→ YOUR ASSIGNMENT
Keep every word of the entries and print them exactly; the pictures stay out.

(INFORMATION SHOWN Opens)

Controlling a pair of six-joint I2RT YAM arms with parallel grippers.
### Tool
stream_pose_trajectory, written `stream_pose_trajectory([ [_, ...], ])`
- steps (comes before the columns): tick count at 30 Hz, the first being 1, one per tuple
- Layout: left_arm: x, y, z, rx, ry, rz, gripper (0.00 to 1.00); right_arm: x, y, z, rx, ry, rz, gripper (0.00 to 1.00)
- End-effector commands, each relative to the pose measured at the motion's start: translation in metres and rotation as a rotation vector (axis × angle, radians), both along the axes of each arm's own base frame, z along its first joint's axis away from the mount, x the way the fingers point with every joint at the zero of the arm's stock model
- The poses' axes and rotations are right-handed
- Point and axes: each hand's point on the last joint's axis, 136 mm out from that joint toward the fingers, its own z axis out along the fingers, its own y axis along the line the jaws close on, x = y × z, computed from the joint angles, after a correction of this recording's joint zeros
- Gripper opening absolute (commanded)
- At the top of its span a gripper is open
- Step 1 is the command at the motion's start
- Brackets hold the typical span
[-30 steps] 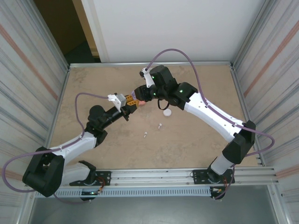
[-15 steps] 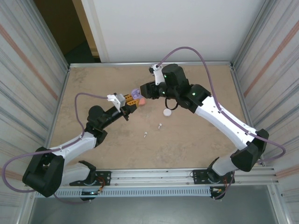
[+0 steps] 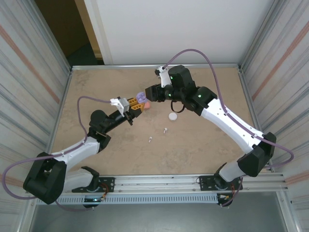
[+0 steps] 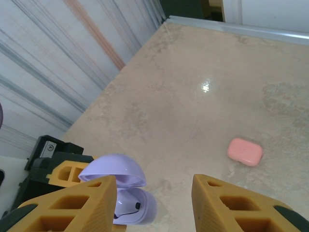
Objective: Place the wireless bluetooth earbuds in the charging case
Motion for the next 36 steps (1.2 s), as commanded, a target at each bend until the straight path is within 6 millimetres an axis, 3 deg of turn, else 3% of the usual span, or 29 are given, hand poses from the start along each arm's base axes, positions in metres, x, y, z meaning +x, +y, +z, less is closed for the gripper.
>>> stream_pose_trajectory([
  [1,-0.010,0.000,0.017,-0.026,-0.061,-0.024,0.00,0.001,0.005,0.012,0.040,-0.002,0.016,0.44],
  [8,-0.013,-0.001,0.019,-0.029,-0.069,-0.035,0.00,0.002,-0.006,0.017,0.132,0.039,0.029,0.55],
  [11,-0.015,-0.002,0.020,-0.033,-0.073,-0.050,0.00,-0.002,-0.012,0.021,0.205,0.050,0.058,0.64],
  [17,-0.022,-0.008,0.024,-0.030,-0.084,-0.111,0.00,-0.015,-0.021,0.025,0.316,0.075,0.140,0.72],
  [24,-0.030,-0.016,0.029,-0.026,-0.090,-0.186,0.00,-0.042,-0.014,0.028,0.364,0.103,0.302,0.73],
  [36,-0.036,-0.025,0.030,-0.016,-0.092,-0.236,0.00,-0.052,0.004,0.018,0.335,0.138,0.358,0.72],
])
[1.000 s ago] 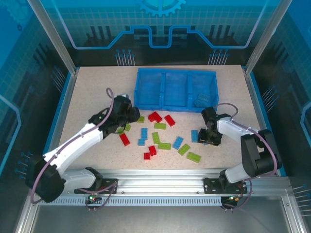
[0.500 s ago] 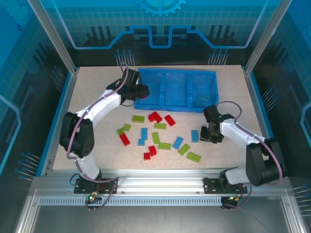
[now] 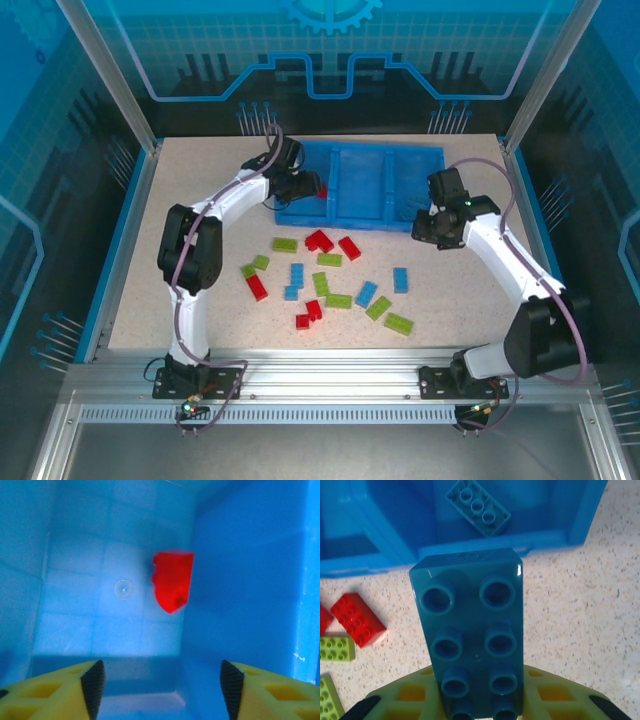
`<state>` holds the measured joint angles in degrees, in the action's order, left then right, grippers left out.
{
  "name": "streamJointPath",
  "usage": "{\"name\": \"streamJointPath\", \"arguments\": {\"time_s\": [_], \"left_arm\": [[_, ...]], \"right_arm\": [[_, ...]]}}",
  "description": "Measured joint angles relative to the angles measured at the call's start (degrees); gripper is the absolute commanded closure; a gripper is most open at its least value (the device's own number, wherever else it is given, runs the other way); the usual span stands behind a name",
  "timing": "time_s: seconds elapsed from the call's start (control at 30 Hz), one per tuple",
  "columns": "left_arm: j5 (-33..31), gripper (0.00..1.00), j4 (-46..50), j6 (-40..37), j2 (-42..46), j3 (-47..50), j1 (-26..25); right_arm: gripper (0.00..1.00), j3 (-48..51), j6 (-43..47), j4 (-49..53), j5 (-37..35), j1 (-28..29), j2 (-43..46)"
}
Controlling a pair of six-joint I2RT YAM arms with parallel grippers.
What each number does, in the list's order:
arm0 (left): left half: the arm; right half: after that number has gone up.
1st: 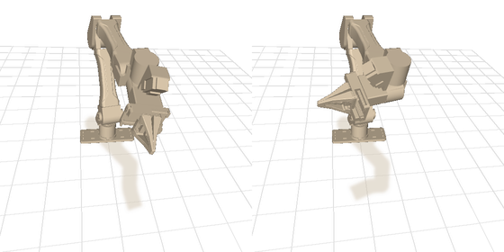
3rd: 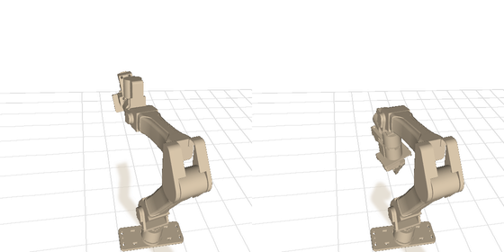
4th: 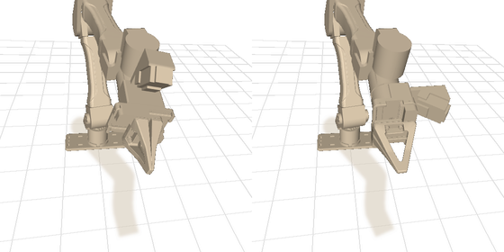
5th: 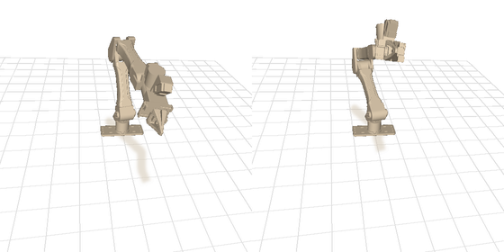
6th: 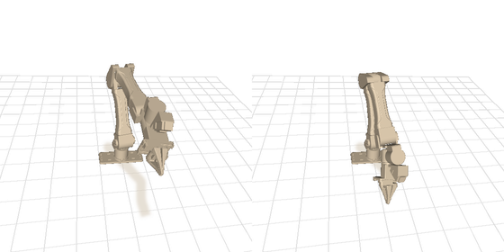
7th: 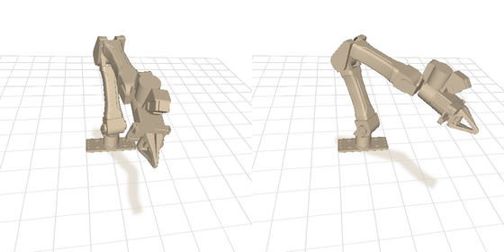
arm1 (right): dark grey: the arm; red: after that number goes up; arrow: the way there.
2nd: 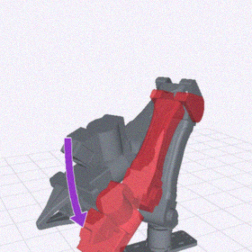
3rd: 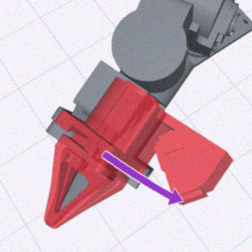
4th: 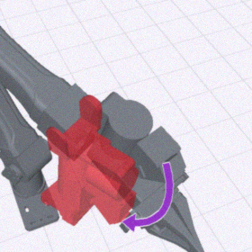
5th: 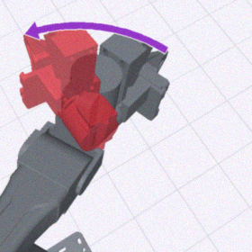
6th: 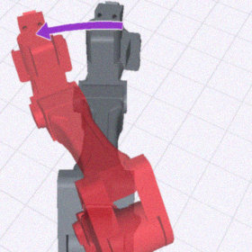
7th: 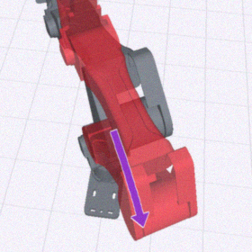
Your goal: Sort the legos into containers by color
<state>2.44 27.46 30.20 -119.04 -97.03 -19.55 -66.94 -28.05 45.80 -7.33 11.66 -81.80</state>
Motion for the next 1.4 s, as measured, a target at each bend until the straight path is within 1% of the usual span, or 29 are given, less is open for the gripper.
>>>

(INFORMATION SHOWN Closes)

→ REPLY
Controlling a pair of six-joint I2RT YAM arms with parallel grippers.
### Tool
stream_pose_trajectory, written `stream_pose_trajectory([ [_, ...], ])`
- steps (comes before the columns): tick count at 30 Hz, the first being 1, one per tuple
- Layout: left_arm: x, y, z, rx, ry, rz, gripper (0.00 to 1.00); right_arm: x, y, z, rx, ry, rz, gripper (0.00 to 1.00)
- End-effector commands, each relative to the pose measured at the motion's start: translation in metres and rotation as a rotation vector (axis × angle, radians), both along the axes of each arm's own base frame, z along its first joint's axis away from the mount, x the way the fingers point with every joint at the zero of the arm's stock model
- The poses' axes and rotations are right-handed
- Point and axes: each hand's point on the last joint's axis, 136 mm out from that joint toward the fingers, its own z axis out along the fingers, its own y axis along the line the jaws close on, x = y × z, computed from the joint angles, after a correction of this recording's joint zeros
- Gripper opening absolute (commanded)
- At the top of its span a gripper is open
- Step 1 is the command at the motion's start
- Brackets hold the typical span
[-30 steps] 
[-15 steps] 
[+0 steps] 
[+0 steps] 
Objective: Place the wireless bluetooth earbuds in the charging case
Motion for the next 36 steps (1.2 s), as commanded, a target at each bend until the straight path is within 6 millimetres an axis, 3 deg of turn, else 3% of the usual span, or 29 are given, hand poses from the start along each arm's base axes, positions in metres, x, y, z meaning +x, +y, +z, less is closed for the gripper.
>>> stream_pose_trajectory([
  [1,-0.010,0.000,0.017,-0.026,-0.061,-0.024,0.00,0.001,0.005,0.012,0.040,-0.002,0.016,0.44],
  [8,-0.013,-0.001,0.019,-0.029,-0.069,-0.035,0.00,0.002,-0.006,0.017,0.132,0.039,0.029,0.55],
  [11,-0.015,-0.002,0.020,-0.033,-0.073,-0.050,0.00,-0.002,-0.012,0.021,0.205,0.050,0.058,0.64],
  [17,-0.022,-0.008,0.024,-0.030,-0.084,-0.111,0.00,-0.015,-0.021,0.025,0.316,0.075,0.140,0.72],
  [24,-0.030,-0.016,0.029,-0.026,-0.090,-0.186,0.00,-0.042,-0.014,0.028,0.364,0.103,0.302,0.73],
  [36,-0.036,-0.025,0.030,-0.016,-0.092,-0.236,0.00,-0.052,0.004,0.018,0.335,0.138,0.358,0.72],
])
[1.000 s ago] 
[0.500 s ago] 
[now] 
`<state>` holds the measured joint angles in degrees, in the action's order, left then right, grippers left out.
{
  "name": "streamJointPath",
  "usage": "{\"name\": \"streamJointPath\", \"arguments\": {\"time_s\": [_], \"left_arm\": [[_, ...]], \"right_arm\": [[_, ...]]}}",
  "description": "Measured joint angles relative to the angles measured at the call's start (degrees); gripper is the absolute commanded closure; a gripper is most open at its least value (the device's own number, wherever else it is given, runs the other way); the usual span stands behind a name",
  "timing": "time_s: seconds elapsed from the call's start (control at 30 Hz), one per tuple",
  "columns": "left_arm: j5 (-33..31), gripper (0.00..1.00), j4 (-46..50), j6 (-40..37), j2 (-42..46), j3 (-47..50), j1 (-26..25); right_arm: gripper (0.00..1.00), j3 (-48..51), j6 (-43..47), j4 (-49..53), j5 (-37..35), j1 (-28..29), j2 (-43..46)"
}
Controlling a pair of six-joint I2RT YAM arms with parallel grippers.
What each number does, in the list's order:
arm0 (left): left half: the arm; right half: after that number has gone up.
1st: 
3rd: 
4th: 
5th: 
6th: 
7th: 
arm1 (right): dark grey: the arm; red: after that number goes up; arrow: the way there.
2nd: 
3rd: 
4th: 
5th: 
6th: 
7th: 
Your goal: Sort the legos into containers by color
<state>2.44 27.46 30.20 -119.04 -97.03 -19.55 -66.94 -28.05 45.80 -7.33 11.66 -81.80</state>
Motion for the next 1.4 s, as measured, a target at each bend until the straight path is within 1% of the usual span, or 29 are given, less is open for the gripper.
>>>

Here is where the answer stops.